Search code examples
pythonpandasdataframeexceptiondrop-duplicates

In pandas how to use drop_duplicates with one exception?


In python 3 and pandas I need to eliminate duplicate rows from a dataframe by repeating values in a column. For this I used:

consolidado = df_processos.drop_duplicates(['numero_unico'], keep='last')

The column "numero_unico" has codes in string format like 0029126-45.2019.1.00.0000, 0026497-98.2019.1.00.0000, 0027274-83.2019.1.00.0000...

So the above command keeps only the last string code appearance found

Please does anyone know how to use drop_duplicates with one exception?

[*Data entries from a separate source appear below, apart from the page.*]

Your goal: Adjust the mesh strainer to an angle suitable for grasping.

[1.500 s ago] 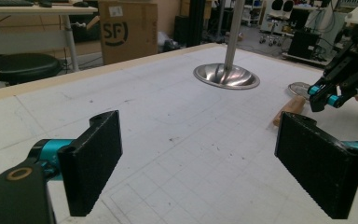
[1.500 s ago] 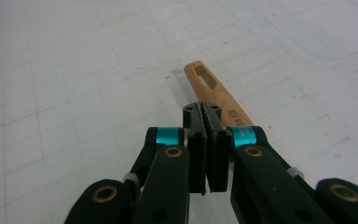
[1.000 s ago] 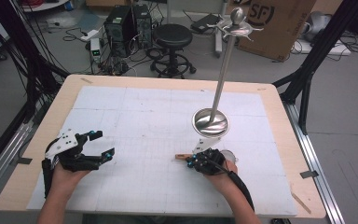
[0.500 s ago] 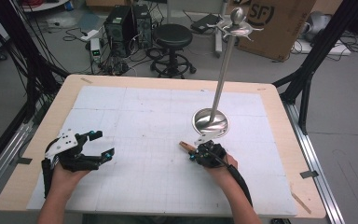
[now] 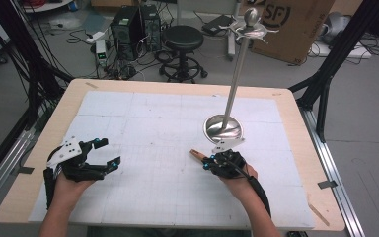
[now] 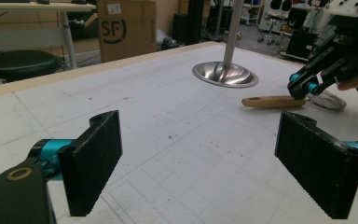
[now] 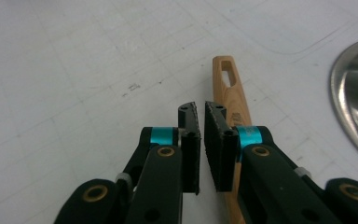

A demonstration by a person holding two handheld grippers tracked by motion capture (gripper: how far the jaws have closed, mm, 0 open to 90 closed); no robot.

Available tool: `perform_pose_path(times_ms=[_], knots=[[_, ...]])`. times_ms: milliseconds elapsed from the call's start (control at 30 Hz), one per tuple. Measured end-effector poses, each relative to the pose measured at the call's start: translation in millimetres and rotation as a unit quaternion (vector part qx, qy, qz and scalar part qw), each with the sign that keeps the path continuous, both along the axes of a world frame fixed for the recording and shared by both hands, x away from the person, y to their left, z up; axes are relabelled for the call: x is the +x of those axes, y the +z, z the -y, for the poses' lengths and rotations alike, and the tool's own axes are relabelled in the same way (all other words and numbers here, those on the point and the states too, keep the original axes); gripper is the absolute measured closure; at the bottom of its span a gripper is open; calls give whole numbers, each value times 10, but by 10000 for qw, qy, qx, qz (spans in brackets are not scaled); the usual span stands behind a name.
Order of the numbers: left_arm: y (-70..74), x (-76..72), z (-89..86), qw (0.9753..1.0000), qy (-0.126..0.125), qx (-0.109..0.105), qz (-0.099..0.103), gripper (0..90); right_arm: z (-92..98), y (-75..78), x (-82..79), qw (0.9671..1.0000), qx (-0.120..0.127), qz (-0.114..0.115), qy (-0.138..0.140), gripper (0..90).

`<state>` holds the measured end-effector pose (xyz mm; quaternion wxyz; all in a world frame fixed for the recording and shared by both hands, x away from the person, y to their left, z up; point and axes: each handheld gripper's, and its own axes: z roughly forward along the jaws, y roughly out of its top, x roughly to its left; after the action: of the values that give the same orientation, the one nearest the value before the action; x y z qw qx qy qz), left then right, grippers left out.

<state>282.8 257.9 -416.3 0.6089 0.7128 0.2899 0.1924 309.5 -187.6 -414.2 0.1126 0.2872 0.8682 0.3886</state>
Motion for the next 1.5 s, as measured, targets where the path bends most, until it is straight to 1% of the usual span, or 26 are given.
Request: perform_pose_path(times_ms=[33,67,100,200,267,300,400,433,467,533,600,733,800,867,967,1000,1133,1167,1200,1233,1333,1367,1400,1433,1467,1500], knots=[[1,-1,-1,10000,-4,10,1,154,39,19,-19,10000,99,10,-2,809],[2,-2,0,10000,-1,0,2,154,139,61,-66,9995,289,103,-27,783],[2,-2,-1,10000,-2,4,5,154,176,75,-82,9994,325,143,-43,775],[1,0,-1,10000,5,-1,2,154,326,114,-152,9981,550,242,-129,727],[-5,2,3,10000,9,15,-10,154,423,118,-197,9965,774,241,-194,689],[-9,4,6,10000,-1,35,-13,153,423,118,-197,9965,774,241,-194,689],[-14,8,9,10000,-12,68,-17,154,535,97,-281,9939,1033,327,-182,663],[-14,8,9,10000,-14,51,-14,153,591,71,-312,9923,1163,382,-205,643],[-14,8,10,10000,0,32,-22,153,606,66,-307,9923,1178,321,-209,621],[-14,7,9,10000,-1,43,-15,153,626,65,-308,9921,1177,352,-266,584],[-15,8,12,10000,-13,70,-20,153,628,66,-311,9919,1189,340,-294,572],[-21,11,20,10000,-20,81,-29,153,610,51,-296,9928,1125,356,-219,547],[-21,13,16,10000,-19,90,-30,153,595,46,-287,9931,1103,328,-235,527],[-19,10,13,10000,-6,78,-30,153,573,50,-275,9940,1004,372,-225,505],[-16,9,10,10000,-18,75,-17,153,552,57,-272,9949,913,388,-192,501],[-15,10,11,10000,-13,60,-15,153,535,66,-267,9955,849,381,-187,496],[-14,8,5,10000,-6,93,-15,153,535,71,-235,9960,799,362,-187,483],[-16,8,6,10000,-5,96,-27,153,537,68,-210,9962,794,304,-171,480],[-17,8,8,9999,1,98,-32,153,537,68,-210,9962,794,304,-171,480],[-18,10,9,9999,1,103,-32,153,529,66,-175,9973,675,206,-196,478],[-22,12,15,9999,2,109,-29,153,506,54,-100,9990,383,109,-225,475],[-21,11,13,9999,1,114,-30,153,506,54,-100,9990,383,109,-225,475],[-20,11,12,9999,1,106,-29,153,486,46,-59,9995,206,15,-236,475],[-19,10,10,9999,3,100,-34,153,486,46,-59,9995,206,15,-236,475],[-19,10,6,9999,5,105,-33,153,463,31,-25,9997,25,-67,-248,475],[-19,10,6,9999,4,106,-33,153,463,31,-25,9997,25,-67,-248,475]])
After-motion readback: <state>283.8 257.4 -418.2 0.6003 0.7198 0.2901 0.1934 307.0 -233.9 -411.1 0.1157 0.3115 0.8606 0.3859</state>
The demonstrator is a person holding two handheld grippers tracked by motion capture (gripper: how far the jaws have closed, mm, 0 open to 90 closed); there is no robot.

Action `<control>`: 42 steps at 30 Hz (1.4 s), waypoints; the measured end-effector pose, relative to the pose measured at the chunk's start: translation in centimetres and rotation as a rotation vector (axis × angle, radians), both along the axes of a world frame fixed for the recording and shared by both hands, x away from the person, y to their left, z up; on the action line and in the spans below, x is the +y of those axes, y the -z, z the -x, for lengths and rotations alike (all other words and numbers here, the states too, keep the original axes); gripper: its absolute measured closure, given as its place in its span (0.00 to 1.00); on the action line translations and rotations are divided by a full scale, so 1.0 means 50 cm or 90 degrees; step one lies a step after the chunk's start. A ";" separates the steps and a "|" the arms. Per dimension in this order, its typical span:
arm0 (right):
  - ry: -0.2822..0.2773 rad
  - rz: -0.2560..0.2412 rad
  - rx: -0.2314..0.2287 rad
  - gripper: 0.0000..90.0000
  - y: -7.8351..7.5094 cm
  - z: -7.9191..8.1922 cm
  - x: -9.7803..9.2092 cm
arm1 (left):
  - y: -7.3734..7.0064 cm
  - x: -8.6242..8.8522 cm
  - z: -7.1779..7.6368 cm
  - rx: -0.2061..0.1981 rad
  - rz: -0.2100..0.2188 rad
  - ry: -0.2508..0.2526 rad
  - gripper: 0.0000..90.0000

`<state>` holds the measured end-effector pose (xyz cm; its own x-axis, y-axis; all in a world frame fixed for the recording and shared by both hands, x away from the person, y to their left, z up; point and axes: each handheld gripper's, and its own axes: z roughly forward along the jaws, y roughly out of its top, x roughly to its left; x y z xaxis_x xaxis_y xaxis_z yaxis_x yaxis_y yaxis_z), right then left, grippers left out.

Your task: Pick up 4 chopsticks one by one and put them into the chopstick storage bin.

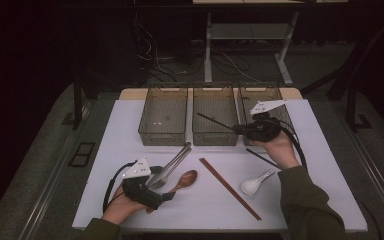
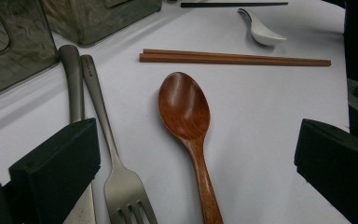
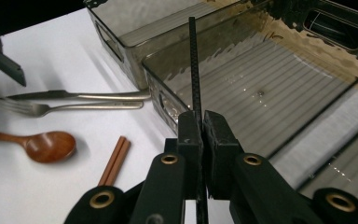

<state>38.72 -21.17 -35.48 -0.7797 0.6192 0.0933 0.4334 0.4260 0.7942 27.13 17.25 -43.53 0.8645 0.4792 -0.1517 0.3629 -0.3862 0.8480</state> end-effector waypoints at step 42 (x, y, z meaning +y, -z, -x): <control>0.012 0.036 0.024 0.95 -0.005 -0.143 0.266 | -0.001 -0.002 0.002 -0.006 0.002 0.006 0.00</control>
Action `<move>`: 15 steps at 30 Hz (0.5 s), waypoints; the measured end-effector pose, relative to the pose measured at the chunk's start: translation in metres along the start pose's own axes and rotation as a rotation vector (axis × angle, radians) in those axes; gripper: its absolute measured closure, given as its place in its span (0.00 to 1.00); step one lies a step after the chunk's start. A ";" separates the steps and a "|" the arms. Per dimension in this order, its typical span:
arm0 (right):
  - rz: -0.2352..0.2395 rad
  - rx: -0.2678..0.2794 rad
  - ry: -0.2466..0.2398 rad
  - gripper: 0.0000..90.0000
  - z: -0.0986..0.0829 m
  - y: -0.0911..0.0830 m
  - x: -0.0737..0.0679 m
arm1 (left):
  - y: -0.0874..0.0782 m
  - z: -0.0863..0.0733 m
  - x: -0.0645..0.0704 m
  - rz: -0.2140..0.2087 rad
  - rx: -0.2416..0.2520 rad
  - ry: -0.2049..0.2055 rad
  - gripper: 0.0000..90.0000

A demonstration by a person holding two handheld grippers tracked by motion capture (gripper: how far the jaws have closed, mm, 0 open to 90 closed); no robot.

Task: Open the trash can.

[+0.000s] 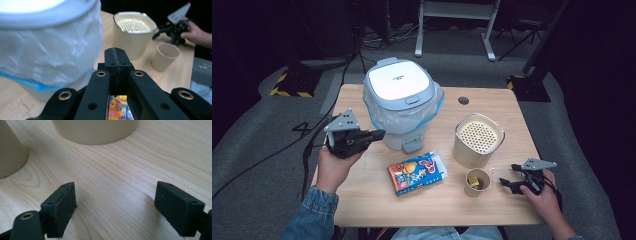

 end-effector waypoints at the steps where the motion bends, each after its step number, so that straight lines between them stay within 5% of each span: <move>1: 0.000 0.000 0.000 0.20 0.000 0.000 0.000 | 0.001 0.005 -0.002 -0.002 0.008 -0.004 1.00; 15: 0.001 0.000 0.001 0.20 -0.001 -0.002 0.000 | 0.026 0.053 -0.016 -0.038 0.066 -0.021 1.00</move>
Point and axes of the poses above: each handheld gripper's, and its own axes: y roughly forward along the jaws, z roughly out of its top, x roughly to its right, the point moved 10 cm from there along y, roughly forward along the jaws
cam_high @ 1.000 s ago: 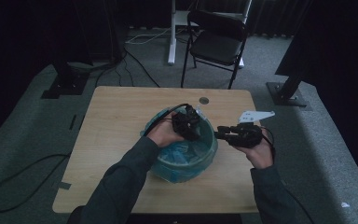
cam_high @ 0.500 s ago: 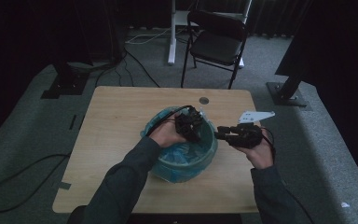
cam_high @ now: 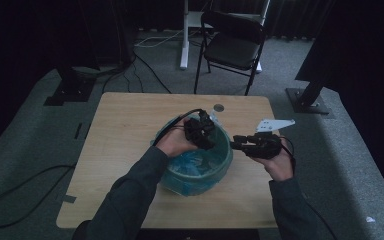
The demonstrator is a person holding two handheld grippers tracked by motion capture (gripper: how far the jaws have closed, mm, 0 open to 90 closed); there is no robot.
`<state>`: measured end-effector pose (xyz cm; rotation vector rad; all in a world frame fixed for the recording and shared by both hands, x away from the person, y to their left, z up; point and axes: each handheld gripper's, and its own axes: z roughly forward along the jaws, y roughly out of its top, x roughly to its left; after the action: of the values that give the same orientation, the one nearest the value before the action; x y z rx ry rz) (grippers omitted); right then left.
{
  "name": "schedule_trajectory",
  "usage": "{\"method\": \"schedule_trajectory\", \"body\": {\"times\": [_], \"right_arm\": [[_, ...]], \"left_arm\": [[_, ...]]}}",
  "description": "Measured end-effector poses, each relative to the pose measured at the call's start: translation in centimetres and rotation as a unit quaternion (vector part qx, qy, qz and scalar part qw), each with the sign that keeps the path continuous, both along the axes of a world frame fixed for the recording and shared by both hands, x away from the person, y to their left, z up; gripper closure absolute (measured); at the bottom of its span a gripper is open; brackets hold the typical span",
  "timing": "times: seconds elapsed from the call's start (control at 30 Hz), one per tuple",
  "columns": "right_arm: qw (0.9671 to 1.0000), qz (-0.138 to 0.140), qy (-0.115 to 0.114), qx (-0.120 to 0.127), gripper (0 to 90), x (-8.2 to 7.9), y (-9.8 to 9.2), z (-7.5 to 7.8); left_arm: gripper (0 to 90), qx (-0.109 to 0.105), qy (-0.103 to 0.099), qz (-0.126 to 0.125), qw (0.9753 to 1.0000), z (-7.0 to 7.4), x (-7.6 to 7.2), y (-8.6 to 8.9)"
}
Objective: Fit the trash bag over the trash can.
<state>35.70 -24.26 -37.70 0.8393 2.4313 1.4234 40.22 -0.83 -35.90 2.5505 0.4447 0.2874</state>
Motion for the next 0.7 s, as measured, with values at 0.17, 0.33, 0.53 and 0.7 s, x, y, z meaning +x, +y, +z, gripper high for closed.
{"method": "schedule_trajectory", "body": {"times": [0.17,0.33,0.53,0.7], "right_arm": [[1.0,0.0,0.0,0.0,67.3,0.0,0.0,0.0],[1.0,0.0,0.001,0.0,67.3,0.0,0.0,0.0],[1.0,-0.001,0.002,0.0,67.2,0.0,0.0,-0.1],[1.0,-0.001,0.002,-0.001,67.2,0.0,0.0,-0.1]], "left_arm": [[54.2,-0.014,-0.007,0.007,0.9999,0.8,-0.2,1.0],[54.2,-0.036,-0.016,0.012,0.9992,1.5,-0.5,2.0],[53.5,-0.053,-0.025,0.022,0.9981,2.0,-0.8,3.4],[53.4,-0.063,-0.027,0.038,0.9969,2.1,-0.7,4.6]]}}
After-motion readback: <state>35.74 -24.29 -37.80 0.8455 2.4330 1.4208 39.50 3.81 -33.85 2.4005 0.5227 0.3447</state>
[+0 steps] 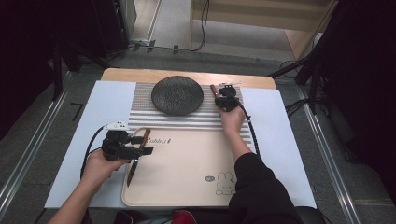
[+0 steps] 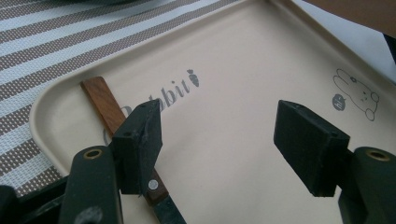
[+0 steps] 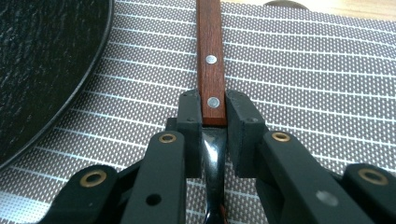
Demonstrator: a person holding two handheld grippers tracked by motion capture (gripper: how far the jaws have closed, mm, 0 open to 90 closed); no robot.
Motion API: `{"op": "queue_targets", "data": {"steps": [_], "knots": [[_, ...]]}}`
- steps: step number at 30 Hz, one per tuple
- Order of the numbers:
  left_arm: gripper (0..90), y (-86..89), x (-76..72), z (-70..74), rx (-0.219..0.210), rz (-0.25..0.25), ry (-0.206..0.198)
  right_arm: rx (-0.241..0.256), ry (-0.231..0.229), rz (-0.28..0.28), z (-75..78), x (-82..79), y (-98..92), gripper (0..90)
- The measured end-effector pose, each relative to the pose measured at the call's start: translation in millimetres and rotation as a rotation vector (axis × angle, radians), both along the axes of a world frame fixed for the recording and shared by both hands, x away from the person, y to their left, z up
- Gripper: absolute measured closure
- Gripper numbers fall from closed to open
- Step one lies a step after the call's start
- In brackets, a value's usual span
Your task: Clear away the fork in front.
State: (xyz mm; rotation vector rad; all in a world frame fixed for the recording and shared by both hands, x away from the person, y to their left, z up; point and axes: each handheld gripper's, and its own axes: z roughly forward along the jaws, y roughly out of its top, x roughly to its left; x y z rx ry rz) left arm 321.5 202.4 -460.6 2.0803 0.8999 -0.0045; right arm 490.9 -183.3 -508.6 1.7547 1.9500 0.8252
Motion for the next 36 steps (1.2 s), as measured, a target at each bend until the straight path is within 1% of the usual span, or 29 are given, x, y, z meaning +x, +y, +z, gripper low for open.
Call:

But the column contents will not always be string codes. In several lines appears the content "Sem número único"

And I want to keep all the lines where this exception exists. But with the above command the generated dataframe keeps only the last appearance of "Sem número único"


Solution

  • Example from my comment on the OP,

    df = pandas.DataFrame({
        'a': ['snu', 'snu', '002', '002', '003', '003'], 
        'b': [1, 2, 2, 1, 5, 6]
    })
    df_dedupe = pandas.concat([ 
        df[df['a']=='snu'], 
        df[df['a']!='snu'].drop_duplicates(['a'], keep='last') 
    ])